There is a third option, though, one that sidesteps the pitfalls of both external witnesses and Breitbart’s “self-witnessing”: G-d is our life’s witness. G-d carefully watches all we do, both because we are the apple of His eye (“So said the L-rd, ‘My firstborn son is Israel. [Shemot 22:4]’”), and because our lives matter so that the Almighty himself to cares to watch.
The benefits of G-d serving as our witness are multifold. For starters, He’s always witnessing, and the entirety of our lives is uplifted and transcended in His witnessing (as opposed to human witnessing, which only covers the public portion of our lives).
With G-d as our witness, we are propelled to evolve into our best selves – to become more and more G-dlike.
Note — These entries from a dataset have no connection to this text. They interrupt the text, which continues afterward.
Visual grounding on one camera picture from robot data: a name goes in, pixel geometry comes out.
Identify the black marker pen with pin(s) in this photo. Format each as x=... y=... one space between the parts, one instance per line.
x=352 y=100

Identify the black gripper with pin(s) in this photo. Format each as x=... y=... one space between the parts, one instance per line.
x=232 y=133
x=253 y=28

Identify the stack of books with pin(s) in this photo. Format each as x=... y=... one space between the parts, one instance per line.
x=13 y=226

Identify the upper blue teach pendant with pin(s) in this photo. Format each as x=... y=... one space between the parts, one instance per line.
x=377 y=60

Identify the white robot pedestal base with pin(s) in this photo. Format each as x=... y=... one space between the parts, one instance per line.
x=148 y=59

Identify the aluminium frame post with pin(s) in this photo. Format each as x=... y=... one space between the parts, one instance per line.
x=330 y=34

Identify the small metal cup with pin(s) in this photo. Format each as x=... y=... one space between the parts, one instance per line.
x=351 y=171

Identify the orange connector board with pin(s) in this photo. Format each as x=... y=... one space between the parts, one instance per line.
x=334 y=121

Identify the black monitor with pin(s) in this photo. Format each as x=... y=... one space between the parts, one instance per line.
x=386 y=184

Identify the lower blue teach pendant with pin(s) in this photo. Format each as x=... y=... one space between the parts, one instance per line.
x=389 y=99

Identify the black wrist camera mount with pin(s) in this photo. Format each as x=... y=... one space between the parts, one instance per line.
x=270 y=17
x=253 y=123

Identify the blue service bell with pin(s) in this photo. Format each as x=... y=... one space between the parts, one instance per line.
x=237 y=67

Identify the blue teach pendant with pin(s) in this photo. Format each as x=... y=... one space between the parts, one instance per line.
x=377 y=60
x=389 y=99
Such witnessing generates a healthy external pressure without any of the damaging and often misguided social pressures that come with human witnessing.
There is no concern of foreign value systems creeping into our lives with G-d as our witness. To the contrary, we are infused with the will to keep our Witness’ values in the face of competing value systems. As King David proclaims, “I will speak of Your testimonies before kings, and I will not be ashamed” (Tehillim 119:46). And with our steadfast commitment to living a life in consonance with G-d’s will, we can feel confident in the knowledge that we are living big, significant lives and bound tightly in the favor of the only One whose opinion really matters.
Equally as important, with our need for witnessing fulfilled in full by G-d, we come to grasp that we need not the approval or recognition of flesh and blood, and with this final, vital shard of wisdom the gates of humility open up to us in all their glory. Our compulsion for self-promotion and exhibitionism slowly give way to the subtle pleasures of humble living, and the excitement once felt whilst basking in the limelight moves aside for the hallowed feelings which arise when we let the other lights around us shine a little brighter. It is fair to say that with G-d as my witness I shall not want for anything more.